So I read Gene Wolfe's "Book of the New Sun" again recently -- for what I think is the third time, with at least a decade and a half in between each one -- and wanted to keep that line of thought going.
Wolfe wrote a follow-up novel, The Urth of the New Sun, which I have and might get to sometime soon. But he also wrote a small book of essays about "Book of the New Sun," and I have a known weakness for the essays of fiction writers. (I weirdly gravitate to them even when I have the same writer's fiction available -- sometimes even as the first thing I read by that writer, as with George Saunders recently.)
That book, The Castle of the Otter, is long out of print on its own, but it lives on in 1992 portmanteau Wolfe collection Castle of Days. Days combined the story collection Gene Wolfe's Book of Days with Castle of the Otter and then bolted on about a hundred and fifty pages, in a third section of uncollected essays called "Castle of Days."
That's what I just read: not the fiction, which I might get to again some day. [1] But the non-fictional two-thirds of Castle of Days.
Castle of the Otter contains eleven essays, all but one of which originally appeared in that book. From internal evidence, Otter was written and assembled and possibly even published before the last "New Sun" book, Citadel of the Autarch, which seems odd. But "New Sun" was a big success, so clearly Wolfe wanted to capitalize on that with this small-press book -- he might have thought he'd never get a similar chance again. It would have been better to have more of a look back, and a collection that treats the "New Sun" text more comprehensively, but Otter is what we do have -- and it's rare to have any published secondary sources from the author.
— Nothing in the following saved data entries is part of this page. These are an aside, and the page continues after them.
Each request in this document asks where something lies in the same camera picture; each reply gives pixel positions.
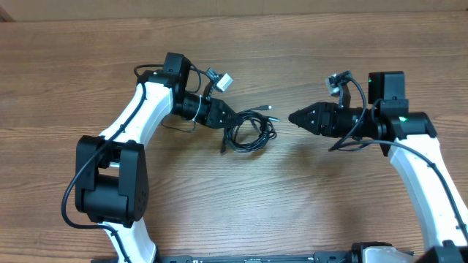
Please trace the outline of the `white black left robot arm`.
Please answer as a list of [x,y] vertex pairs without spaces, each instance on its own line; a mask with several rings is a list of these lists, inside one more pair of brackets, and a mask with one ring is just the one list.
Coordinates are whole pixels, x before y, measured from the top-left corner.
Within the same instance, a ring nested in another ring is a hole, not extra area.
[[145,149],[158,125],[169,115],[224,129],[237,115],[212,98],[232,84],[228,74],[197,70],[180,53],[163,64],[134,68],[136,90],[122,114],[97,136],[83,136],[76,147],[75,176],[61,201],[65,223],[75,229],[102,229],[118,256],[115,262],[156,262],[158,251],[143,215],[149,201]]

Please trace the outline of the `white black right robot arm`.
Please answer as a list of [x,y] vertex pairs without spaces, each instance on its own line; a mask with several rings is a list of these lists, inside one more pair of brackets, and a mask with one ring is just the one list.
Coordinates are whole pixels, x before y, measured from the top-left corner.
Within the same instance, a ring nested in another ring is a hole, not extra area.
[[335,138],[331,151],[380,146],[404,182],[425,251],[416,256],[386,242],[359,242],[347,252],[316,252],[313,262],[466,262],[467,206],[445,166],[430,118],[409,111],[404,73],[369,73],[362,107],[351,108],[347,85],[355,82],[349,71],[328,76],[325,84],[338,102],[316,102],[288,120],[312,134]]
It's all interesting, in that crookedly erudite Wolfe manner.
"Castle of Days" is loosely divided into sections called "Writers," "Writing," and "Books," with a total of twenty-nine pieces (with an asterisk, since one "piece" is four separate letters to different people) originally from 1978 through 1992. There are a couple of speeches, some introductions, the aforementioned letters, general essays for reference books and other places, a couple of stories snuck in the middle, and some of the obligatory let-me-stake-out-the-boundaries-of-this-fictional-genre pieces that every writer has in his head and many put down on paper.
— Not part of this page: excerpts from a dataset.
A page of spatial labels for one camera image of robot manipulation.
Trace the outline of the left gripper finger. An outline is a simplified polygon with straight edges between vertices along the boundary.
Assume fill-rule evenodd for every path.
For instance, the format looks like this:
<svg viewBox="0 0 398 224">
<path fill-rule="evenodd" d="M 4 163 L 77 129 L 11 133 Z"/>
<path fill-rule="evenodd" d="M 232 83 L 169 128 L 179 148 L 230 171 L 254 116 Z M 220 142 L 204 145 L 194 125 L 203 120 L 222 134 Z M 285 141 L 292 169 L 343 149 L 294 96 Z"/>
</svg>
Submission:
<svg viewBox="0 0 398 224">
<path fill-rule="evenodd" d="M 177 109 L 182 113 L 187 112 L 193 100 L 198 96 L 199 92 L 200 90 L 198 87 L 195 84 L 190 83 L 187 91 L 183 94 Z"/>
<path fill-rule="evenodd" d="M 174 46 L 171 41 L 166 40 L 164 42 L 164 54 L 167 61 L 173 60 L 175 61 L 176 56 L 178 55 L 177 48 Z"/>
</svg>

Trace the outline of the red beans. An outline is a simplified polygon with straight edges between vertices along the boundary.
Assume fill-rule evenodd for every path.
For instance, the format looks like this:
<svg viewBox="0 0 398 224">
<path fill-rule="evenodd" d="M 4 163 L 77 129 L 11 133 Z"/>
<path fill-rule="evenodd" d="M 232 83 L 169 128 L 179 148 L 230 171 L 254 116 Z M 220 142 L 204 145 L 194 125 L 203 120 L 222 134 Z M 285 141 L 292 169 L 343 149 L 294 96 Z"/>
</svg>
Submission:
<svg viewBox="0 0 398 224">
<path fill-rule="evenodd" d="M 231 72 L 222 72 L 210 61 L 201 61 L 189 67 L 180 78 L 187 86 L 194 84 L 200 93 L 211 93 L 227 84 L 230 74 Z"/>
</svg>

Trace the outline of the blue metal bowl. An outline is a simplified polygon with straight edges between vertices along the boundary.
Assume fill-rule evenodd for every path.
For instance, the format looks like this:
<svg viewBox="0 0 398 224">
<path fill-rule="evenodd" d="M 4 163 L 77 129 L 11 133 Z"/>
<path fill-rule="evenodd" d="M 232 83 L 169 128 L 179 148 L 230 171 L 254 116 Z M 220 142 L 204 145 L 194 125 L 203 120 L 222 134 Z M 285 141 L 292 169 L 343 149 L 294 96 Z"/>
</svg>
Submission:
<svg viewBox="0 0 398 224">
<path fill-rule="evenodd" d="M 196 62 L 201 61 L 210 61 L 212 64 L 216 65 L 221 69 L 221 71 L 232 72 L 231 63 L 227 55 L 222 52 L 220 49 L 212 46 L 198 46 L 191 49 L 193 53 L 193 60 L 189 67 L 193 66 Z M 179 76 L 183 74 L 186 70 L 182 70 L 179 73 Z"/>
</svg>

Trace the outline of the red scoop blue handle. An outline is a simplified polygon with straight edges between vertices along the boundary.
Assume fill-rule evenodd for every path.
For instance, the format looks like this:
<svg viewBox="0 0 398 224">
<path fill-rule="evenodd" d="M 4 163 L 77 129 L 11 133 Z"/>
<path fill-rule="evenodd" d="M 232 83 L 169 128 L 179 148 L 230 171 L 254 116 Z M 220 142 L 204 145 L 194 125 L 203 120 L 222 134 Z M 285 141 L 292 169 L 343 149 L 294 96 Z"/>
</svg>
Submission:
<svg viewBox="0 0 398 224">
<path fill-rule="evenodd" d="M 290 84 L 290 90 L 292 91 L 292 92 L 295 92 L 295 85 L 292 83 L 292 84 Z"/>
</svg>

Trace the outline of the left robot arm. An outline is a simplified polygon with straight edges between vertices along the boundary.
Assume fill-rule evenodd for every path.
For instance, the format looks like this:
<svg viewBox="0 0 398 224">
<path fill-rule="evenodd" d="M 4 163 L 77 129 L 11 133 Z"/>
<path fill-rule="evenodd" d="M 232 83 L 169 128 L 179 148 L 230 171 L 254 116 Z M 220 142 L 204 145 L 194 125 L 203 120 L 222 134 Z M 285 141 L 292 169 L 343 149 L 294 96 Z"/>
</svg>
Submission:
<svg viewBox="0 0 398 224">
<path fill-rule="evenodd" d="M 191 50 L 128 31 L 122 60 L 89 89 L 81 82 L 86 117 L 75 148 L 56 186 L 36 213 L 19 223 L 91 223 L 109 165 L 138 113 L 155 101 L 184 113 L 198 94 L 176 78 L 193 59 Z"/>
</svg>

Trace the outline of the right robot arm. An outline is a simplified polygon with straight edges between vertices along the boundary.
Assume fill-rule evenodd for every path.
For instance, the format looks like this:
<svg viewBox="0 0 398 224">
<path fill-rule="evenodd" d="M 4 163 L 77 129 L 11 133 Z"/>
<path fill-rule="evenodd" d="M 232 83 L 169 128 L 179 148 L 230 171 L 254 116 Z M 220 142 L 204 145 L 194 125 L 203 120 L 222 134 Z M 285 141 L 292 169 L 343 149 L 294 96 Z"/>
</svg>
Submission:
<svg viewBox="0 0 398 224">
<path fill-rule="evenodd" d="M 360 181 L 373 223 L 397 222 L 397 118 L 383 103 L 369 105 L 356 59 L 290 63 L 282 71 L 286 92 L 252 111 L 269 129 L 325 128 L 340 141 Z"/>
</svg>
Wolfe was an occasionally grumpy writer, always opinionated and often not willing to probe the bases of his opinions. (Particularly if it hit anywhere near teleological or religious questions: Wolfe was Catholic, and that was it for him.) He can sometimes come across as smug, or maybe just self-satisfied. But his thinking was powerful and often deeply convoluted, which makes the stray moments of and-here-I-declare-I-am-right easier to take.
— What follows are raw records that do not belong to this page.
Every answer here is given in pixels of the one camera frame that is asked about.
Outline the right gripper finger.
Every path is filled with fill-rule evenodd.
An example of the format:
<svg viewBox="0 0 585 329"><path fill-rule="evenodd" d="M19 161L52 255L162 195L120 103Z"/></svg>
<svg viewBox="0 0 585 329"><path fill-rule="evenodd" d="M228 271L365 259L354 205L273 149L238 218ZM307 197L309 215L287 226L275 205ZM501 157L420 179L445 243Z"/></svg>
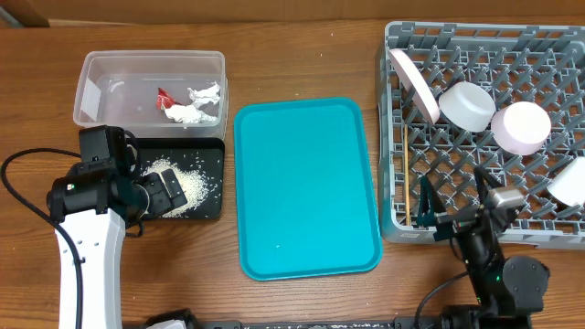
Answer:
<svg viewBox="0 0 585 329"><path fill-rule="evenodd" d="M473 175L480 204L484 207L485 211L487 211L489 214L492 214L494 207L489 206L486 202L488 190L491 188L502 187L503 185L481 166L476 166L474 168Z"/></svg>
<svg viewBox="0 0 585 329"><path fill-rule="evenodd" d="M418 226L436 227L439 217L446 215L446 208L437 191L425 175L420 179L419 210L416 218Z"/></svg>

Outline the white rice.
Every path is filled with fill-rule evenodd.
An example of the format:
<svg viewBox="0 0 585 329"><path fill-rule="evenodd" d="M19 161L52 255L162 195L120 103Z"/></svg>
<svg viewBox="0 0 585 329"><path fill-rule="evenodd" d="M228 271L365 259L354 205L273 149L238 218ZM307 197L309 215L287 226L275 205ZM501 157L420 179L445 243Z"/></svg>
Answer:
<svg viewBox="0 0 585 329"><path fill-rule="evenodd" d="M202 153L159 154L144 161L143 175L161 175L171 169L183 190L186 203L162 215L162 218L212 219L222 207L221 162L209 162Z"/></svg>

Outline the medium white bowl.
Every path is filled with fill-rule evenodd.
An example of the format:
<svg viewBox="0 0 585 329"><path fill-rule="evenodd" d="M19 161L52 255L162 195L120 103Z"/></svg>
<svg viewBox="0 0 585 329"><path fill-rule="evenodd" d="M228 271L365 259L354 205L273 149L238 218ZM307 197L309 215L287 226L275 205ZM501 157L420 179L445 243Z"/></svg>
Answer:
<svg viewBox="0 0 585 329"><path fill-rule="evenodd" d="M537 152L551 132L548 113L533 102L520 101L498 111L491 121L496 143L510 154Z"/></svg>

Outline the grey bowl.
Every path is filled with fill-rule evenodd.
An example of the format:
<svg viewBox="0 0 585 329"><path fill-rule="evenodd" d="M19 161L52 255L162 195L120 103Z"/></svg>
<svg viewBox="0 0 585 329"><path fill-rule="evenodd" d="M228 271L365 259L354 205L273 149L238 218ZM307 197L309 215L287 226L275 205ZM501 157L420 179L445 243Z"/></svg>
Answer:
<svg viewBox="0 0 585 329"><path fill-rule="evenodd" d="M483 132L496 111L490 94L467 81L458 82L445 91L438 103L449 121L472 133Z"/></svg>

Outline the small white cup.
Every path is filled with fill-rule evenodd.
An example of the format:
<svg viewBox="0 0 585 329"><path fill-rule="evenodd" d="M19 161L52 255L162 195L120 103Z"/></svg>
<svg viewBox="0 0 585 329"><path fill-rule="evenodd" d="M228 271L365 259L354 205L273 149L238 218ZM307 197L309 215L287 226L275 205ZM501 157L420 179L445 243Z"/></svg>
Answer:
<svg viewBox="0 0 585 329"><path fill-rule="evenodd" d="M548 192L569 207L584 205L584 158L568 164L547 187Z"/></svg>

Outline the white napkin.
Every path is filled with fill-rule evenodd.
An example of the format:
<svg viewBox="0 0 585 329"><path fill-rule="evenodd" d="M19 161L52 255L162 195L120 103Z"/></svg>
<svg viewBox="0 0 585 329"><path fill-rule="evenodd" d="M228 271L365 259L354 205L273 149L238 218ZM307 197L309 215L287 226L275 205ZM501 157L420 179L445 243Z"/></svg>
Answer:
<svg viewBox="0 0 585 329"><path fill-rule="evenodd" d="M211 115L202 110L208 105L218 105L220 100L220 86L214 82L203 90L187 89L191 103L188 105L174 105L170 109L162 111L165 116L177 123L199 124L215 122L217 115Z"/></svg>

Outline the red snack wrapper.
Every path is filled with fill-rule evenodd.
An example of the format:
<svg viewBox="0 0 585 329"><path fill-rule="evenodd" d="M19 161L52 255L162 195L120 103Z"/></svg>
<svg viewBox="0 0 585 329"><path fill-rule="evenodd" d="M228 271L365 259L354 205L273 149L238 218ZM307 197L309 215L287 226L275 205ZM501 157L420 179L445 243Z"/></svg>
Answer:
<svg viewBox="0 0 585 329"><path fill-rule="evenodd" d="M180 102L175 100L167 91L165 91L162 88L159 88L156 98L156 107L160 111L165 111L167 109L170 109L174 105L180 105Z"/></svg>

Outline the large white plate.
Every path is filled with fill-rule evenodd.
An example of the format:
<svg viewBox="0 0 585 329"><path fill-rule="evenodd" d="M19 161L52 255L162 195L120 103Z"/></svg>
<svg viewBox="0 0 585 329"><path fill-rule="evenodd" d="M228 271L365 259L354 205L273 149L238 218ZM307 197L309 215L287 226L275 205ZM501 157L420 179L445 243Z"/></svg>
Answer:
<svg viewBox="0 0 585 329"><path fill-rule="evenodd" d="M391 49L388 56L406 91L414 90L412 99L424 119L429 124L436 123L440 118L439 105L413 61L397 48Z"/></svg>

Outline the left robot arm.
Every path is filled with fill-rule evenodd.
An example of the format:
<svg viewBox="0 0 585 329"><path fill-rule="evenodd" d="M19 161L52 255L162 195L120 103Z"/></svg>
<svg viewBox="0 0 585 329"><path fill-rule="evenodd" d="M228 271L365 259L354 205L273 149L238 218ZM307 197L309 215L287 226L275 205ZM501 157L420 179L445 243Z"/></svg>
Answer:
<svg viewBox="0 0 585 329"><path fill-rule="evenodd" d="M122 244L133 226L186 204L175 173L142 175L136 138L102 125L79 133L80 162L48 192L60 252L58 325L120 328Z"/></svg>

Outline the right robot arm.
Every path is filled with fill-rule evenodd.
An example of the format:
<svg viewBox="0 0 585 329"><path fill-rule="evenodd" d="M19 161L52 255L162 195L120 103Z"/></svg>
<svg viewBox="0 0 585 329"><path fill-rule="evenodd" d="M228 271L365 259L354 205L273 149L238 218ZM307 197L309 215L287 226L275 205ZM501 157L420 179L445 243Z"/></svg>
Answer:
<svg viewBox="0 0 585 329"><path fill-rule="evenodd" d="M417 307L412 328L530 328L531 315L544 309L549 268L528 256L506 257L498 236L515 221L525 197L484 168L473 170L479 203L449 214L425 175L420 179L417 224L436 228L435 241L447 240L465 272L429 292ZM476 305L451 305L438 316L421 317L426 303L442 289L467 277Z"/></svg>

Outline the grey dishwasher rack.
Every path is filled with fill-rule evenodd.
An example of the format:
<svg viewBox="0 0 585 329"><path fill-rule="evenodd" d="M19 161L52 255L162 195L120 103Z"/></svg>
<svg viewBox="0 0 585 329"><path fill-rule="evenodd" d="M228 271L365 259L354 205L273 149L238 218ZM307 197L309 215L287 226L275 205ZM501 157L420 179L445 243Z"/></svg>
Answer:
<svg viewBox="0 0 585 329"><path fill-rule="evenodd" d="M510 154L490 131L471 133L439 119L428 124L392 67L398 48L413 61L434 96L458 82L474 83L497 108L532 101L552 129L534 154ZM506 243L541 249L582 249L584 208L569 207L547 190L575 158L584 155L584 30L582 27L400 22L386 25L377 54L380 129L378 212L382 237L429 244L433 229L418 226L420 179L427 176L450 213L479 201L476 166L518 188L525 202L500 235ZM411 225L405 223L403 125L408 125Z"/></svg>

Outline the black plastic tray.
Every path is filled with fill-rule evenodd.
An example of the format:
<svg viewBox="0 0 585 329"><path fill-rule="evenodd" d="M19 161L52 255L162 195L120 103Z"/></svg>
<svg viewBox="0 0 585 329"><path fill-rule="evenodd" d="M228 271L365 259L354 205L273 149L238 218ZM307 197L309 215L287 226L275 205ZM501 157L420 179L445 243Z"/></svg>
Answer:
<svg viewBox="0 0 585 329"><path fill-rule="evenodd" d="M138 140L142 159L142 173L144 161L159 154L171 154L173 158L177 154L202 153L203 158L211 162L219 160L222 169L220 173L224 178L225 144L218 138L140 138Z"/></svg>

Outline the clear plastic bin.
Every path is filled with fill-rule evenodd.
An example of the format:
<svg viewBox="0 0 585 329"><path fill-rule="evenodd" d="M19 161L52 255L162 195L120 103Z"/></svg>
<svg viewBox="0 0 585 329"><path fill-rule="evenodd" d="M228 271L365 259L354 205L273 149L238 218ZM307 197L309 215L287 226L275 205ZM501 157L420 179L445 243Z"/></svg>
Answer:
<svg viewBox="0 0 585 329"><path fill-rule="evenodd" d="M195 122L178 122L157 101L163 91L197 110ZM226 62L211 50L93 51L84 60L73 121L80 127L122 127L138 138L223 140L229 113Z"/></svg>

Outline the teal serving tray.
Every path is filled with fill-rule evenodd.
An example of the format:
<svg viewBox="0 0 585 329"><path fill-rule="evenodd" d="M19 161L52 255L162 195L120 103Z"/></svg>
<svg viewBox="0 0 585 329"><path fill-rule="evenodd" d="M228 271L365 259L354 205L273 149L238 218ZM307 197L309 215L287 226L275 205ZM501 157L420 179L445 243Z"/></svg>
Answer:
<svg viewBox="0 0 585 329"><path fill-rule="evenodd" d="M234 119L239 259L253 280L373 270L383 248L359 106L336 97Z"/></svg>

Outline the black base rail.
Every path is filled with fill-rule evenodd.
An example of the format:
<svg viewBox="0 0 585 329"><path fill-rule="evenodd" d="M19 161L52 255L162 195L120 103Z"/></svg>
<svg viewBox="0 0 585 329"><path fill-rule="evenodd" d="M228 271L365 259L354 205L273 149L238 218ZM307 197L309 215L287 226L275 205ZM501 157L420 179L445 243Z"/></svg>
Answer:
<svg viewBox="0 0 585 329"><path fill-rule="evenodd" d="M421 317L414 323L413 317L395 317L389 321L342 321L342 322L272 322L242 323L240 321L199 321L188 309L163 313L149 318L145 323L125 323L123 329L190 328L190 329L415 329L448 328L439 317Z"/></svg>
Many of these essays are about a SF market that is long dead: no wannabe writer should read the essays here as a model for a modern career. (I snorted at the assertion that editors read a lot of unsolicited submissions. Sure, maybe they did in 1982, and even in 1992.) The pieces about writers -- Budrys and Kress and the cyberpunks and the field in general -- are timeless, even with occasional moments of Wolfeanism.
I doubt anyone reading this will pick up this particular book anytime in the next five years, so this is very much not a recommendation either way. This is a book that still exists, and I recently read two-thirds of it. If you are weird in your reading in ways that line up with the ways I am, that may be of interest to you.
[1] I know I read this package for the SFBC back in 1992, and might have even bought it for them then. That was a long time ago.